I wonder if our ministers or our politicians read what people say about them on social media?
I wish they would. Perhaps then, they might be less inclined to say things that just mystifies the hell out of the average person.
On Thursday, the Minister of Federal Territories Annuar Musa, for example, said what can only be described as bizarre. He said that the public’s seeming indifference, their lack of fear in their flouting of restrictions, indicated that the government had been successful in its handling of the pandemic.
It usually takes a woman to make fools of men, but Mr Annuar seems like a do-it-yourself type.
But perhaps mindful of the fact that it took an election in Sabah to destroy the good the first movement control order (MCO) did for Covid numbers, he may just have been thinking of Homer Simpson: “Stupidity got us into this mess, and stupidity will get us out.”
It was the writer Henry David Thoreau who said, “the mass of men lead lives of quiet desperation.” In an ideal world, it is a phrase that’s frequently used to justify following one’s passion and achieving a life that avoids the mediocrity of playing it small but safe.
But this is not an ideal world. Far from it. It’s a pandemic and things are falling apart because, going by the minister, the centre isn’t making sense. What Mr Annuar does not grasp is that the mass of Malaysians are truly leading lives of forlorn desperation and that is why some flout the rules.

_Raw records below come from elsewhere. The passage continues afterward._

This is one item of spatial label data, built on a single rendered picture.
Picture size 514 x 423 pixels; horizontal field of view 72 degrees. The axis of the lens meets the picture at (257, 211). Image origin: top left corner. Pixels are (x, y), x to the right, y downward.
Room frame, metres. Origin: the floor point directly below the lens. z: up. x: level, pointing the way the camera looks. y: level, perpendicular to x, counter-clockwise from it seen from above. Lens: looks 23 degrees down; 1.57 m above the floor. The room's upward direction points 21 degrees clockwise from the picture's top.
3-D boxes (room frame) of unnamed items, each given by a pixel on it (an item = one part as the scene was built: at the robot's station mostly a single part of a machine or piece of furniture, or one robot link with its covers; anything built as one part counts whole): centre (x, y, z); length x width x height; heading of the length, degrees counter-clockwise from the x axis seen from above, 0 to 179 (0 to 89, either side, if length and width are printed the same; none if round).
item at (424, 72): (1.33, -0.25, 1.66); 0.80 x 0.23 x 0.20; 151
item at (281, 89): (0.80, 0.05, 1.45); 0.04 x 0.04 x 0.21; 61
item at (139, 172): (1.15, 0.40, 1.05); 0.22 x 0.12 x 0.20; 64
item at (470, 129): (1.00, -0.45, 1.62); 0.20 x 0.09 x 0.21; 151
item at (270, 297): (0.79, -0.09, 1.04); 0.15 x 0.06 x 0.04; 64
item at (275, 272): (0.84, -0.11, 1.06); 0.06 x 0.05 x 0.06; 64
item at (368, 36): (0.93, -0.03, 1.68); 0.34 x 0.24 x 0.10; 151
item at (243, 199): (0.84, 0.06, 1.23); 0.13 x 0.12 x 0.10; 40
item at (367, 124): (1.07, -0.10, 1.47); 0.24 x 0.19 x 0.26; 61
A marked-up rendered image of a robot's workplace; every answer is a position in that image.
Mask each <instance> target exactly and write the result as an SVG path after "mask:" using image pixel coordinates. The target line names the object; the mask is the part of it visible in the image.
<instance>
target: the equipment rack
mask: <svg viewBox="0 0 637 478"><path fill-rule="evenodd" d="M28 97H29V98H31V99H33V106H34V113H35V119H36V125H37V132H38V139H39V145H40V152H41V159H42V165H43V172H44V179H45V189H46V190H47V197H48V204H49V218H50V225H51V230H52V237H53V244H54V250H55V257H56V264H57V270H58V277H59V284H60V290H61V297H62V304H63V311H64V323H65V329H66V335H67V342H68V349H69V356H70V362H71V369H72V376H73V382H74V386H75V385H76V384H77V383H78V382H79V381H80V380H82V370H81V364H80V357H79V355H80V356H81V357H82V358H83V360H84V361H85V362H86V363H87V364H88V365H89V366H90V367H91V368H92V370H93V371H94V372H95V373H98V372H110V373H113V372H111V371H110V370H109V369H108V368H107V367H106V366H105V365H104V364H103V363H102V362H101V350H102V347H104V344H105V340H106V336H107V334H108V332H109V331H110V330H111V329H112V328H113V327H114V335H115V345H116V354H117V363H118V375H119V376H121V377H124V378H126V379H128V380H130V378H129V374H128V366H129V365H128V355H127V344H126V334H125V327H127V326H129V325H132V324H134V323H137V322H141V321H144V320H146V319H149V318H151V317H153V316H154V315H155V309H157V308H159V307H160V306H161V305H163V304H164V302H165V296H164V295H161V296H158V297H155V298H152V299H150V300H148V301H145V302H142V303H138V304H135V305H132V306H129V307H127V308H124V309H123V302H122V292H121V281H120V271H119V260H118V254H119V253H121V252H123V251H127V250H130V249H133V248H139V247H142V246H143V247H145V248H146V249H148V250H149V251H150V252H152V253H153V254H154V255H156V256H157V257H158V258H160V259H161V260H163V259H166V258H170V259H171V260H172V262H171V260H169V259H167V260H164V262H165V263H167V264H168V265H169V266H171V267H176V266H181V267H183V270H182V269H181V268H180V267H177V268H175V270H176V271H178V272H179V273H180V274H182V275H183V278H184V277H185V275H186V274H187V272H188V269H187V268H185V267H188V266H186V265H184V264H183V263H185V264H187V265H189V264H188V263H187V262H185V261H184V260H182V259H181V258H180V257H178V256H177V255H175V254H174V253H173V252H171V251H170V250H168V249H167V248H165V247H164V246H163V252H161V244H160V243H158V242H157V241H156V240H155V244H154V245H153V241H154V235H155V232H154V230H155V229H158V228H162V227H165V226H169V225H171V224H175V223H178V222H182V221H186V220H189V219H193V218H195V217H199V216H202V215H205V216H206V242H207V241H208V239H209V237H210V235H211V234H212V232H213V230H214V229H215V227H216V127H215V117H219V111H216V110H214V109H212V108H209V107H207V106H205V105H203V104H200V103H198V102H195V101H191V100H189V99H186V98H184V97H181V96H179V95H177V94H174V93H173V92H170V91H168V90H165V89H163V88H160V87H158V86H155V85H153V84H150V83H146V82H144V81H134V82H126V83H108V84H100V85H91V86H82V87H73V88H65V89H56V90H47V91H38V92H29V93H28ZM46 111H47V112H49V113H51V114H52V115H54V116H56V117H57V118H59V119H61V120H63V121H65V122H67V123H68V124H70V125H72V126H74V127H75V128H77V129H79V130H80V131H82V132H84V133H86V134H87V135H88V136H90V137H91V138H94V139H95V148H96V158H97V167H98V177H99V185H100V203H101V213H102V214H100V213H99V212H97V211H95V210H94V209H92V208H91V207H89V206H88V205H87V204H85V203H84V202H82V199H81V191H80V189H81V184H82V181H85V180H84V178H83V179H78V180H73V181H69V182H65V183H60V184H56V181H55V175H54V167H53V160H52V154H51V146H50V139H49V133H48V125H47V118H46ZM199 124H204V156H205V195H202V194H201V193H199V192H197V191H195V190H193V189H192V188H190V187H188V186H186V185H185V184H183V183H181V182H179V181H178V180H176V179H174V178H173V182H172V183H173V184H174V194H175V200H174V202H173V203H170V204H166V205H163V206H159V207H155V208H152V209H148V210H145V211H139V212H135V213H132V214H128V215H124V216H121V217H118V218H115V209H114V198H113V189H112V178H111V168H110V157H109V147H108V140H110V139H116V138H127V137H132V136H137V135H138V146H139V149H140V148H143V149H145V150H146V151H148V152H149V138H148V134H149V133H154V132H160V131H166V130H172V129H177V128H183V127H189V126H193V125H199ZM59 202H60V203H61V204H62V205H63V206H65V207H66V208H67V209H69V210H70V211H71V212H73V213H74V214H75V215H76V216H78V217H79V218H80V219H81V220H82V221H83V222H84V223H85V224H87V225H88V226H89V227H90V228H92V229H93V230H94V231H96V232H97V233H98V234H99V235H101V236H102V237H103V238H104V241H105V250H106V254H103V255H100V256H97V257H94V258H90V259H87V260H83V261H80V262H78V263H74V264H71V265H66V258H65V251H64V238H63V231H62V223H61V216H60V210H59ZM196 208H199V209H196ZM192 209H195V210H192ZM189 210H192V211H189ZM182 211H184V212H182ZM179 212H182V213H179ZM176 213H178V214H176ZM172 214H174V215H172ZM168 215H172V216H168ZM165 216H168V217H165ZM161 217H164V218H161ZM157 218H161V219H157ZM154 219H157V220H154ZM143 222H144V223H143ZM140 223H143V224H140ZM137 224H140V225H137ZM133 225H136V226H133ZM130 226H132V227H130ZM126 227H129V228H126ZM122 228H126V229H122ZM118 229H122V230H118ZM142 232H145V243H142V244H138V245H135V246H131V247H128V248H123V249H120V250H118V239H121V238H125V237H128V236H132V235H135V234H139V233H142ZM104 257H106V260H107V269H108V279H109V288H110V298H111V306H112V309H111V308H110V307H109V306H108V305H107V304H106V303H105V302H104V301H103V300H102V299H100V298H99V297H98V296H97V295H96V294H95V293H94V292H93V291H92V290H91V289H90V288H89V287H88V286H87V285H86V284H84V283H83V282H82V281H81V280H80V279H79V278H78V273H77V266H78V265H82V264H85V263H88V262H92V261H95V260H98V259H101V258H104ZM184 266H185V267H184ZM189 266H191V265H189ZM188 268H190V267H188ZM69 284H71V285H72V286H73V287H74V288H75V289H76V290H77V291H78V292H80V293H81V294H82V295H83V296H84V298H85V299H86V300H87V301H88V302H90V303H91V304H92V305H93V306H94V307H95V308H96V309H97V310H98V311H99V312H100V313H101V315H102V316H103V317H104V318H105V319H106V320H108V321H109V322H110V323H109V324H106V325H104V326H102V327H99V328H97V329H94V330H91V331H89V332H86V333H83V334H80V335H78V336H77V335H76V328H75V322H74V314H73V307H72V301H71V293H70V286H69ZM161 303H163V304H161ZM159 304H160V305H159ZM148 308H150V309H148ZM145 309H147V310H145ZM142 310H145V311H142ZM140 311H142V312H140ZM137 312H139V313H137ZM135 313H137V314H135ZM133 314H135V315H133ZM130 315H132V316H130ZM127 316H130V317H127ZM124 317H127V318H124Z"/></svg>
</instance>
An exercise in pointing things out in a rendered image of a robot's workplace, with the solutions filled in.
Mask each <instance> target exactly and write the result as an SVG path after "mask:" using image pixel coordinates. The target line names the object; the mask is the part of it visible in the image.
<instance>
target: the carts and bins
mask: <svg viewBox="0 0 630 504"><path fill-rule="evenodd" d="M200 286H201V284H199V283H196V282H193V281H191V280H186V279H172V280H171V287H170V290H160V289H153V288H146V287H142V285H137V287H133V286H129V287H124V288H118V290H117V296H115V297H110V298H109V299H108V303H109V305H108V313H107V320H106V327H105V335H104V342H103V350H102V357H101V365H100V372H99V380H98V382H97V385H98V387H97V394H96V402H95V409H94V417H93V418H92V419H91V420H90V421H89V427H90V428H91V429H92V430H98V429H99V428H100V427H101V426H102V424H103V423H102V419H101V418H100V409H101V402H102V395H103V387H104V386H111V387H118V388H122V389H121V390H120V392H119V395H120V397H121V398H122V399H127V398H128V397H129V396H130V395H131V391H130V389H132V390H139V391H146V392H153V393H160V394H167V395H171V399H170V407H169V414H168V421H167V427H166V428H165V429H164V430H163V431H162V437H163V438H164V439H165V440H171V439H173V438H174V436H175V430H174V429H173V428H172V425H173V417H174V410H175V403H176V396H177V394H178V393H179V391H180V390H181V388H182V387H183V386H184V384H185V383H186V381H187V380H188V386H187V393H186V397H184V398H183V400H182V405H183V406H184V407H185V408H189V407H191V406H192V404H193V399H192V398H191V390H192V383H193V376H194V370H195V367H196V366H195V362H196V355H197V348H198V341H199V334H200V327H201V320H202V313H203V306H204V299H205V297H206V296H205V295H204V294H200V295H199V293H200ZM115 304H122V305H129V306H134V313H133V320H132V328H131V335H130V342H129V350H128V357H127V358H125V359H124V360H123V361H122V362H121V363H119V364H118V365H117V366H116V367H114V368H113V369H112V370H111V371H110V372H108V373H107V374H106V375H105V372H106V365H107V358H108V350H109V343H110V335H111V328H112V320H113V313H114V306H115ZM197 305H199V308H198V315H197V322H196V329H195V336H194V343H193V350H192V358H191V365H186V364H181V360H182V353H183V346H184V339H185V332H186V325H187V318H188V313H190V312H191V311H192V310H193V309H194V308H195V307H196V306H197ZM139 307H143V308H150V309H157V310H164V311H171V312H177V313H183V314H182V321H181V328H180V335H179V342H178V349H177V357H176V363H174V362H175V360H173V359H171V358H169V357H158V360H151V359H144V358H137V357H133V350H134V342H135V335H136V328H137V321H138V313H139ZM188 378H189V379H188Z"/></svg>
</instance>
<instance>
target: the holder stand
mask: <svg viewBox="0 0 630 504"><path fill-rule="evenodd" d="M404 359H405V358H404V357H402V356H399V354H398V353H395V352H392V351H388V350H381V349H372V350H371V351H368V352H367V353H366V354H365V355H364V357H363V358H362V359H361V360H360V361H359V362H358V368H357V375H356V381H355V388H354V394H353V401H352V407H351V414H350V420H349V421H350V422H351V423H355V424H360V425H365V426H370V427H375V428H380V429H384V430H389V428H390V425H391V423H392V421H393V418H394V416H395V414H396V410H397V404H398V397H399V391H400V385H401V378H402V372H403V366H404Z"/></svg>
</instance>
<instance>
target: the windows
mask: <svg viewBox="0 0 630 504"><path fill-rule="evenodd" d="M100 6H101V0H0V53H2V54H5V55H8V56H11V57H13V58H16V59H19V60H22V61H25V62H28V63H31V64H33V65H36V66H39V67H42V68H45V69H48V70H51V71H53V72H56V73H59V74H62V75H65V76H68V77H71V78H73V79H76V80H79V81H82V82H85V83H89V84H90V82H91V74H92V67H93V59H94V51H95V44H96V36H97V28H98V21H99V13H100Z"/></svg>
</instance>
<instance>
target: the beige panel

They are desperate for jobs, desperate to meet friends and family, desperate for company, desperate for hope. The last thing they need is a glibly asinine statement by a minister who ought to know better.
Then there is lockdown fatigue. A Malaysian recently estimated on Twitter that from Match 18 last year to June 28 this year Malaysians would have spent 464 days at home under various government control orders. That would depress anyone into flouting some rules.
One gets the impression that many people are sick and tired of their leaders. When Tajudin Abdul Rahman’s woeful attempt at humour in describing a train wreck earned him a well-deserved sack from a lucrative chairmanship, it’s instructive to note that a petition calling for his sack garnered 150,000 signatures.
Clearly, it wasn’t the petition that swayed the Prime Minister. If it did, then Azmin Ali, the Minister of International Trade, should worry: a petition calling for his ouster garnered over 300,000 signatures and, like a rash, continues to grow.
And to think the Prime Minister promised, when he took over, that his would be a government of “competence.”
It’s more like a government of controversy, recently attracting unnecessary criticism by contemplating the sale – sans competitive bidding – of Subang Airport to a billionaire, for a period of almost 70 years. And this despite protests from every government agency linked to the site including Khazanah Nasional, the federal government’s sovereign wealth fund.
The Klang Valley does not need new malls, skyscrapers or condominiums. What it does need are more green lungs, more parks and more open spaces. If they had their way, these billionaires might actually fulfill Joni Mitchel’s prediction: they’d pave Paradise and put up a parking lot.